Gostaria de iniciar este pequeno texto lembrando de uma grande inimiga que estou acabando de destruir e afastar de mim. Ela me causou um mal danado, difícil de esquecer e impossível de perdoar. Posso até dizer que ela fez de mim o que quis, usou meu corpo como quis, me deixando preso à cama e febril. Inclusive, ajudou a perturbar o início das aulas. Desgraçada! Não tem telefone, endereço, nem profissão e, o que é pior, é invisível a olho nu. O nome dela é Escherichia coli. Uma bactéria maldita que instalou-se e só foi expulsa com metralhadas antibióticas. O bombardeio foi grande!
Somente um humano mesmo para pensar estas coisas, para falar de um bichinho microscópico como se fosse outra pessoa. Nenhum outro animal tem essa capacidade. Um cachorro atacado por um vírus nunca irá entender o que se passa. Vai morrer ou ser salvo mas, no máximo, abanará o rabo: ele não se sabe.
Então, aí vai uma primeira constatação. Somos seres diferentes dos outros animais. Nós raciocinamos, refletimos, não aceitamos as coisas simplesmente como elas surgem à nossa frente. Não ficamos parados, doentes, sem fazer nada contra uma infecção, por exemplo. Nem tampouco abanamos o rabo se ficamos curados, porque não temos um. Na falta dele nós sorrimos, mas sempre porque temos motivos para estar contentes, e não como os cães, que saem abanando para qualquer um...
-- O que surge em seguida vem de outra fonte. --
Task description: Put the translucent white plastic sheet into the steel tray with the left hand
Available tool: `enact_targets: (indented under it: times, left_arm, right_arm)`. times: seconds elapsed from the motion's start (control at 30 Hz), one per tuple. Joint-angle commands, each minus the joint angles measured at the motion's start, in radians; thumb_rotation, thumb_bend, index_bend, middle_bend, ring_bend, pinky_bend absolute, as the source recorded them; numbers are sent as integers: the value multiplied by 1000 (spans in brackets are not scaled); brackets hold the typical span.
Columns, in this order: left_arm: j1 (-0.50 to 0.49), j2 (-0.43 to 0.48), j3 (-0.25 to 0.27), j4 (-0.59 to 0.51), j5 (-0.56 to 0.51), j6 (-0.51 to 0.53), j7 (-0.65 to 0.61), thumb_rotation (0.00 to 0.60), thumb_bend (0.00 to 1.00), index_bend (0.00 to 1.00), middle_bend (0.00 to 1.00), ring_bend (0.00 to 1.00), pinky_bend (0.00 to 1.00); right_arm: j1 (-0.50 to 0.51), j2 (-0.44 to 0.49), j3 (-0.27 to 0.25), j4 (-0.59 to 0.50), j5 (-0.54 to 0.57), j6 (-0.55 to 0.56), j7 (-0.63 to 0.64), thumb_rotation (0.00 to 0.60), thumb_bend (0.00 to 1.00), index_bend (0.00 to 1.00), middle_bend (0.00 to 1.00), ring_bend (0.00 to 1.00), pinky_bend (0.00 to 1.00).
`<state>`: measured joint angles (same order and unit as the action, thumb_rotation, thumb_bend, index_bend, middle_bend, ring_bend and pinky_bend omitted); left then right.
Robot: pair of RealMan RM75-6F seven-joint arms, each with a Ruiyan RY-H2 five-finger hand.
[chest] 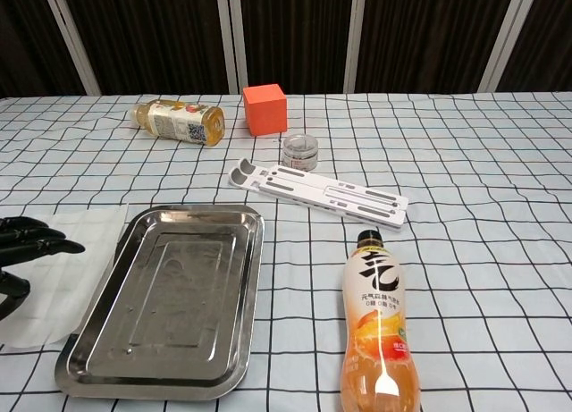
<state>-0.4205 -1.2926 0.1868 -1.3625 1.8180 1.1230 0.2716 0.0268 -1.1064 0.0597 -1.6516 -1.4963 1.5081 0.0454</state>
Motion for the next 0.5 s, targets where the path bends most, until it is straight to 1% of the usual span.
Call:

Mas, e a Filosofia, o que tem a ver com isto? No fundo, a Filosofia tem relação com tudo o que é humano. Mas, vamos com calma.
Se fosse há milhares de anos atrás, provavelmente uma doença seria vista como um castigo dos deuses, uma bruxaria ou algo parecido. As pessoas se utilizavam dos mitos para explicar tudo, quer dizer, justificavam com as crenças o que acontecia na vida delas. Por volta dos séculos VI e V antes de Cristo (a.C.) começa a ser construída na Grécia uma nova forma de pensar que foi chamada de Filosofia.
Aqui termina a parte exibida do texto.